> [Work required]
Starting with the line that contains "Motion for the", copy every remaining line of the data below exactly, the last one included.

————

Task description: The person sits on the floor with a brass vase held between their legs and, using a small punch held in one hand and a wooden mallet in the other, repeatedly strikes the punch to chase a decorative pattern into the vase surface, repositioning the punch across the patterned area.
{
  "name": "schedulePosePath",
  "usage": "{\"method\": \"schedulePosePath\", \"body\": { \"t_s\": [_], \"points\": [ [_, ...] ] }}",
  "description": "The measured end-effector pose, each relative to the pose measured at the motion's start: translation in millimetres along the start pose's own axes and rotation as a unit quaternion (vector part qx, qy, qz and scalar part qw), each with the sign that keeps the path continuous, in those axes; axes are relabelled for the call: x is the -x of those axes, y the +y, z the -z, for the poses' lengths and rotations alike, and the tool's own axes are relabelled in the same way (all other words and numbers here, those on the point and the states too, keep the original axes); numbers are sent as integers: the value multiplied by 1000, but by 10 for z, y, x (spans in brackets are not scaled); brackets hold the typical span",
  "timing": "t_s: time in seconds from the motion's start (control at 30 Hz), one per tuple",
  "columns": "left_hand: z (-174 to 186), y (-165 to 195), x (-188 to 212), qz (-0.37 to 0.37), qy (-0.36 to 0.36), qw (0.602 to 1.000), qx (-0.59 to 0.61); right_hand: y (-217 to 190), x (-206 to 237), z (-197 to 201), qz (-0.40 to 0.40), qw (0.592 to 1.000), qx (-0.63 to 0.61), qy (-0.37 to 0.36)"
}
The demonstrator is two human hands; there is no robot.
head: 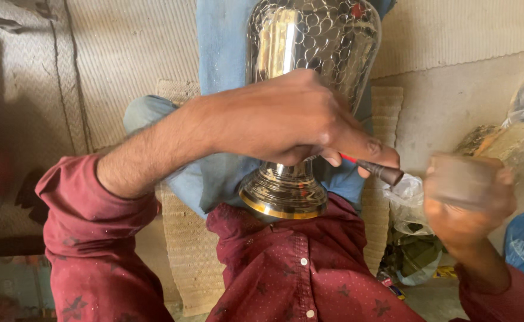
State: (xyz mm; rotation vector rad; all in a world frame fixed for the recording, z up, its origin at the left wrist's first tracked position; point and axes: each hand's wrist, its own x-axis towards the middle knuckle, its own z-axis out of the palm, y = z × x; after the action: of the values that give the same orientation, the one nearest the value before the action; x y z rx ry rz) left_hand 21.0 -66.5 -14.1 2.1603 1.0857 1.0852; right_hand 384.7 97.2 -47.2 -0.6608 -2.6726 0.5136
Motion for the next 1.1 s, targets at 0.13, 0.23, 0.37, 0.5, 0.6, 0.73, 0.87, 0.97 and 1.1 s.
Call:
{"method": "schedulePosePath", "body": {
  "t_s": [0.13,0.23,0.37,0.5,0.6,0.73,0.87,0.97,1.1],
  "points": [
    [-115,55,132,38,75,996,-17,178,-30,4,8,996,-92,-16],
    [-147,138,262,62,133,989,-22,253,-36,135,-27,990,-133,-26],
    [-325,265,322,140,254,957,-21,350,-123,294,-75,989,-109,-72],
    [-447,238,371,125,293,946,-53,425,-454,402,-81,987,-4,-136],
    [-531,198,395,125,323,935,-81,369,-803,393,35,982,53,-181],
    [-721,280,373,165,411,892,-90,172,-1226,585,79,960,-48,-265],
    [-805,386,341,197,486,850,-51,-52,-1480,661,88,940,-74,-321],
    [-832,452,306,264,504,821,-52,-227,-1590,662,97,924,-80,-360],
    [-931,447,324,222,547,807,13,-457,-1686,723,105,914,-84,-383]
  ]
}}
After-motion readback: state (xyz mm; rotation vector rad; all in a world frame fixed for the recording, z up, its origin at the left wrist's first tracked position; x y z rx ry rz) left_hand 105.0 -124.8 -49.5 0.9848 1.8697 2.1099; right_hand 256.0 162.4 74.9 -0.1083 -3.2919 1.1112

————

> [Result of the exercise]
Motion for the next 1.1 s, targets at 0.13, 0.23, 0.37, 0.5, 0.6, 0.73, 0.87, 0.97 and 1.1 s.
Call:
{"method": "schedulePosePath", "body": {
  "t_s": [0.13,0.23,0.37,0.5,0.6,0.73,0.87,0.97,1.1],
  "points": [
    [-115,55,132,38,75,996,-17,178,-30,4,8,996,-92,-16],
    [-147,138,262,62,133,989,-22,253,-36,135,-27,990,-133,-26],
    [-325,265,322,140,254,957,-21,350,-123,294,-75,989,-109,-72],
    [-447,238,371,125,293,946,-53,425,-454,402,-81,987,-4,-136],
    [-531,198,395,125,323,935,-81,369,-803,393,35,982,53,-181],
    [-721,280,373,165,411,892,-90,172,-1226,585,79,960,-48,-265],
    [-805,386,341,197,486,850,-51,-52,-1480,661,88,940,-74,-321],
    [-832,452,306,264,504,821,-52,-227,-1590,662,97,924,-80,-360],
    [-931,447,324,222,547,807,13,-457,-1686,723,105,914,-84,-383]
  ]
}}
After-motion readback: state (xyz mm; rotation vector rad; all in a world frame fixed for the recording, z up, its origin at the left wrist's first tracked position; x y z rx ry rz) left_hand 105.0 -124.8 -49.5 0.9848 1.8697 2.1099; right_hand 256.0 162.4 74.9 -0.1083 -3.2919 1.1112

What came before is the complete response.